Work request » From the line that contains "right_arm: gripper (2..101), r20" through the line that contains "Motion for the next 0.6", output every line of the listing below exactly and leave out all the rest.

========================================

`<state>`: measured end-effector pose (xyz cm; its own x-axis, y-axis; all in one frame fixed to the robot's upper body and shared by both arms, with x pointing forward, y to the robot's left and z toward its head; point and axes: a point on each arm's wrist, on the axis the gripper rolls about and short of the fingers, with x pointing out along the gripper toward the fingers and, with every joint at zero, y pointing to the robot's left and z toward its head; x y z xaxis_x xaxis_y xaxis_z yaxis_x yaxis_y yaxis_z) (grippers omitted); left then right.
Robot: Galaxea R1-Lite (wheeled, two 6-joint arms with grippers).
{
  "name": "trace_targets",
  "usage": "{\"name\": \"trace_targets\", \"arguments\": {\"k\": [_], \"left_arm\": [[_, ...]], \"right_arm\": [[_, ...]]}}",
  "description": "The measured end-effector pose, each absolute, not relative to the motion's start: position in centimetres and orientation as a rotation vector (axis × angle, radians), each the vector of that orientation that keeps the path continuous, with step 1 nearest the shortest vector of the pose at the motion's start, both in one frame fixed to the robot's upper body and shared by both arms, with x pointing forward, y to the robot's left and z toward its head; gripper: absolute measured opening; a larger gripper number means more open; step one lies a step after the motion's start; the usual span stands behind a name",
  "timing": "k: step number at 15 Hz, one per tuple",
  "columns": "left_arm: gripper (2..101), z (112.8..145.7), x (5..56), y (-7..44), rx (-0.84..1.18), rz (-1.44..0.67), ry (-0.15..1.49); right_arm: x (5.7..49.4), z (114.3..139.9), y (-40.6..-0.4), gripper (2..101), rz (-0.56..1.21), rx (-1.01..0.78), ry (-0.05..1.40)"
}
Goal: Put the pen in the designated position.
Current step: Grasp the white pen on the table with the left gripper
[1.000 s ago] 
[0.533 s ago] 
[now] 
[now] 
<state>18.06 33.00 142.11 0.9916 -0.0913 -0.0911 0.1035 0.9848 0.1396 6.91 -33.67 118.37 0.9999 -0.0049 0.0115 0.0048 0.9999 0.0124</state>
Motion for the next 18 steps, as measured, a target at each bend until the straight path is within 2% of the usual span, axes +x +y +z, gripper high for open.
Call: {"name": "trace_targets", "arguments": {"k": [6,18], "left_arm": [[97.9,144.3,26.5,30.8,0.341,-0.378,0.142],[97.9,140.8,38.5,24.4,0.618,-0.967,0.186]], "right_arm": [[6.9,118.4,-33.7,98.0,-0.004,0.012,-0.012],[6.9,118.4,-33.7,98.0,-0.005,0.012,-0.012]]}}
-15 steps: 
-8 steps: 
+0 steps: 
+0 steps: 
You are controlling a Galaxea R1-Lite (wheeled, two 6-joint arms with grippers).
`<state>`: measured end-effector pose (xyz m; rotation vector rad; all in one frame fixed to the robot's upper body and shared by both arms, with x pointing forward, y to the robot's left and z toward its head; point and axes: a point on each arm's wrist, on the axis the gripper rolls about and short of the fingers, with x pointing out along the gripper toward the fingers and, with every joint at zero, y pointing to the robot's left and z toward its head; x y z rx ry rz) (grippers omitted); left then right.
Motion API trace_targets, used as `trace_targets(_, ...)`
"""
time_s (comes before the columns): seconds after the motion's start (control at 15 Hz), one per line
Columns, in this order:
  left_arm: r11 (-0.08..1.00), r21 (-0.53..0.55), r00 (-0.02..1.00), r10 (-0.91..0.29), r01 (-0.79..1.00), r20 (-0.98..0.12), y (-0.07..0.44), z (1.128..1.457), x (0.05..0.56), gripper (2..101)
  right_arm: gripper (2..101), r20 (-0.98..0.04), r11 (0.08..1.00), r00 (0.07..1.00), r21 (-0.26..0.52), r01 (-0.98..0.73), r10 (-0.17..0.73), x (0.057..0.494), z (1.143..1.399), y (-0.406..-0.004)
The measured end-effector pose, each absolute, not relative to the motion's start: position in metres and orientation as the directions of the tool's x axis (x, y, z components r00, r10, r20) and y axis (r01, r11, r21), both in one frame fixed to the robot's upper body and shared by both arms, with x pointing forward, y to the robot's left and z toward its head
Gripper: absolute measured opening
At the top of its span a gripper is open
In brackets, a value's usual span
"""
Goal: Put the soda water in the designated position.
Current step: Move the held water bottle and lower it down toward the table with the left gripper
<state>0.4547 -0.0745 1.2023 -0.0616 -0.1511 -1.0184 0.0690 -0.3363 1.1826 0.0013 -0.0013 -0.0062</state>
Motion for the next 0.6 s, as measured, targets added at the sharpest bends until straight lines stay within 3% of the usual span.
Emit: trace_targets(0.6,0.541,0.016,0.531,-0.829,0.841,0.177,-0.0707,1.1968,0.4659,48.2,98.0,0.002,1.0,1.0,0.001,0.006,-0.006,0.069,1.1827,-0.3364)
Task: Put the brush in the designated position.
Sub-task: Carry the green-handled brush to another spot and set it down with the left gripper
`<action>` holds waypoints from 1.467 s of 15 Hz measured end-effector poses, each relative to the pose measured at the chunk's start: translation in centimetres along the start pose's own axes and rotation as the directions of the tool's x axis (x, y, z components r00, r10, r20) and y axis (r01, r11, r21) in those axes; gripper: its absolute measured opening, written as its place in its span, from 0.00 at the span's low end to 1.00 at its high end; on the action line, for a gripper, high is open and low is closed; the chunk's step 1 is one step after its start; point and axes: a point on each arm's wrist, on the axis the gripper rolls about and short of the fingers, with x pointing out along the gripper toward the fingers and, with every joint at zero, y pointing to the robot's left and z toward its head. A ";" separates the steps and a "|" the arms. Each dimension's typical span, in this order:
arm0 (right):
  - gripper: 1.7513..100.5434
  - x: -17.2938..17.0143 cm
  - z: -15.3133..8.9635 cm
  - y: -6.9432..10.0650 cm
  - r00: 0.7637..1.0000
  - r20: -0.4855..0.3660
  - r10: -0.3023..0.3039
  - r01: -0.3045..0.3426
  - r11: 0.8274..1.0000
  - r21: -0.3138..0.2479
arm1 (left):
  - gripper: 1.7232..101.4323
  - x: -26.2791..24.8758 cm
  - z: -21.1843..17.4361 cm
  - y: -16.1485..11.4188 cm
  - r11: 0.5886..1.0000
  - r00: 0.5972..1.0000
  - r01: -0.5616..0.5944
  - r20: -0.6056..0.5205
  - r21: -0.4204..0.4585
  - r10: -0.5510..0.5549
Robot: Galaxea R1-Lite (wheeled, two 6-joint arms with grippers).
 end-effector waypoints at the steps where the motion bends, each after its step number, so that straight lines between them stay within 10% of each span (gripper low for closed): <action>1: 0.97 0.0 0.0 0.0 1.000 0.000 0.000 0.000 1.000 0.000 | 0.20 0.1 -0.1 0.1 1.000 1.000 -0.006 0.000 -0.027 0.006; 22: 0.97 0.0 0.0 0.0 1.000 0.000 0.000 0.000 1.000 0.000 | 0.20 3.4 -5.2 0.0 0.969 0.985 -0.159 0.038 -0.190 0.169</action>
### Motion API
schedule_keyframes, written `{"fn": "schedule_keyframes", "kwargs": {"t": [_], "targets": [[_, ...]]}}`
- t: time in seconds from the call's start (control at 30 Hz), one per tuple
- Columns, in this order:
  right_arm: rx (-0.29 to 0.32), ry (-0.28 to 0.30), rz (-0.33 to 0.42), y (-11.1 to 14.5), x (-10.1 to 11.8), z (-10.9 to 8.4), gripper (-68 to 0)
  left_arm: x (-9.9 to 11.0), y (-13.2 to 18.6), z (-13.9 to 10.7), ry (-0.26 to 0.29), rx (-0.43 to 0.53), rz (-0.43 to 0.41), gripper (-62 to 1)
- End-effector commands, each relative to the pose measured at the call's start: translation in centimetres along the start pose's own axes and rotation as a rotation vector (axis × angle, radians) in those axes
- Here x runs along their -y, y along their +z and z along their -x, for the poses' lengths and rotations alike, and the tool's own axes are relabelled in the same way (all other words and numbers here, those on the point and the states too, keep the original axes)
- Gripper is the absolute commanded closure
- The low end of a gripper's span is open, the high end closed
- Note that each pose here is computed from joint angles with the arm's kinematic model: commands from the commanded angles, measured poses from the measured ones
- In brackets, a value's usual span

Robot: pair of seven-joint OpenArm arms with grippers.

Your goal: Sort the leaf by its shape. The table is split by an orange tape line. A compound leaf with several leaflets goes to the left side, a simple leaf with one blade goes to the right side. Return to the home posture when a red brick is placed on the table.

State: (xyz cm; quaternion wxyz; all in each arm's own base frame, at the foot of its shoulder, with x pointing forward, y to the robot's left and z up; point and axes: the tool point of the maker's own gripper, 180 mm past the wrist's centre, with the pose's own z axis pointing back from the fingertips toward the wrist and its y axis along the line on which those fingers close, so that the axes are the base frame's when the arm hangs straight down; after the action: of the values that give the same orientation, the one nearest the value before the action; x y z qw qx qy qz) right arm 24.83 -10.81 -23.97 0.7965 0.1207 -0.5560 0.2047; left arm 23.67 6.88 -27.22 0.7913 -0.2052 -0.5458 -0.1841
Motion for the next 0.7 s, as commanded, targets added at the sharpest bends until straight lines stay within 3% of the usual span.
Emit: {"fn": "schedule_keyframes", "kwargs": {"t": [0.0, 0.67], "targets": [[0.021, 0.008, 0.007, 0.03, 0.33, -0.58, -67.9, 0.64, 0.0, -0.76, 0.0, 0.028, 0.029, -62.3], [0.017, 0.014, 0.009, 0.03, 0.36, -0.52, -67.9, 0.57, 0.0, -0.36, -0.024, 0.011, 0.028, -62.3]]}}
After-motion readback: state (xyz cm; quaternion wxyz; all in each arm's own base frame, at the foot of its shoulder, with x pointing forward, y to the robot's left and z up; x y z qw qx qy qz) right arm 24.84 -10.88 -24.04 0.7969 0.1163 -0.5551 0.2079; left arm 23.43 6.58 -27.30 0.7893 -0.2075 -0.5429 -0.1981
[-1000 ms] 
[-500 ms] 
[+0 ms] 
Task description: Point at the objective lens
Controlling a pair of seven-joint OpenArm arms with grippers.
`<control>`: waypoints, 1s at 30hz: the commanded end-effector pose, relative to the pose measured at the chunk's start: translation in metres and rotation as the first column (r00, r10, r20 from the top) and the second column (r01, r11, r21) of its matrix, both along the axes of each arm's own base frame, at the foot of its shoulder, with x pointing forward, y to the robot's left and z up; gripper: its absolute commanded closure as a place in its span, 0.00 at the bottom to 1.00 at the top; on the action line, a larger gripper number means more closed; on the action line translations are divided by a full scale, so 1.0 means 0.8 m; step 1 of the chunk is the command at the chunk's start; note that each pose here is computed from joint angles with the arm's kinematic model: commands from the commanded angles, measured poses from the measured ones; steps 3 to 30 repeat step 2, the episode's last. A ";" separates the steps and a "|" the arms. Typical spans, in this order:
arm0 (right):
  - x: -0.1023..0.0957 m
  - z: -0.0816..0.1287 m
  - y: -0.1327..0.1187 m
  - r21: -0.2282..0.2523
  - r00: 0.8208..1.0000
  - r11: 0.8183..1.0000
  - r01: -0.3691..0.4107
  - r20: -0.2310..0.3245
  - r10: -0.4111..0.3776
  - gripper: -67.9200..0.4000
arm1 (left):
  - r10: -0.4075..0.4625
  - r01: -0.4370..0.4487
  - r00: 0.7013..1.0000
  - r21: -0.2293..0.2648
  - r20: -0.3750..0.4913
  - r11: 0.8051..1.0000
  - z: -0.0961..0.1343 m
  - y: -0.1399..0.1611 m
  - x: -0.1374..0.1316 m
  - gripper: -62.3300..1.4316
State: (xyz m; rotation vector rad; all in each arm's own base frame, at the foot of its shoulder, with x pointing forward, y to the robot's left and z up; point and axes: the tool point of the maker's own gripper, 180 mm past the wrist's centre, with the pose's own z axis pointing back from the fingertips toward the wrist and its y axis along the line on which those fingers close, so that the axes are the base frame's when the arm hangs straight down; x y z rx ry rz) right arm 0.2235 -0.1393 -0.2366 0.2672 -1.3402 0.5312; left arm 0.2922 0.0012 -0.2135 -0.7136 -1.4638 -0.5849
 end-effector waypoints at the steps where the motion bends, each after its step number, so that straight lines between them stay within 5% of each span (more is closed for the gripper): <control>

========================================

Response »
  right_arm: gripper (2..101), r20 (-0.98..0.04), r11 (0.08..1.00), r00 (0.07..1.00), r21 (-0.26..0.52), r01 (-0.98..0.73), r10 (-0.17..0.73), x (0.057..0.494), z (1.143..1.399), y (-0.406..-0.004)
The measured end-effector pose, each absolute, not relative to the motion's start: position in metres and orientation as the directions of the tool's x axis (x, y, z components r00, r10, r20) and y axis (r01, r11, r21), both in one frame fixed to the robot's upper body and shared by both arms, with x pointing forward, y to the robot's left and z toward its head
Gripper: absolute measured opening
At the top of its span a gripper is open
In brackets, a value's usual span
"""
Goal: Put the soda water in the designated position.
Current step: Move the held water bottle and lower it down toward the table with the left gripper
<state>0.4547 -0.0745 1.2023 -0.0616 -0.1511 -1.0184 0.0690 -0.3363 1.1826 0.0013 -0.0013 -0.0062</state>
Motion for the next 0.6 s, as measured, targets added at the sharpest bends until straight lines stay within 3% of the usual span.

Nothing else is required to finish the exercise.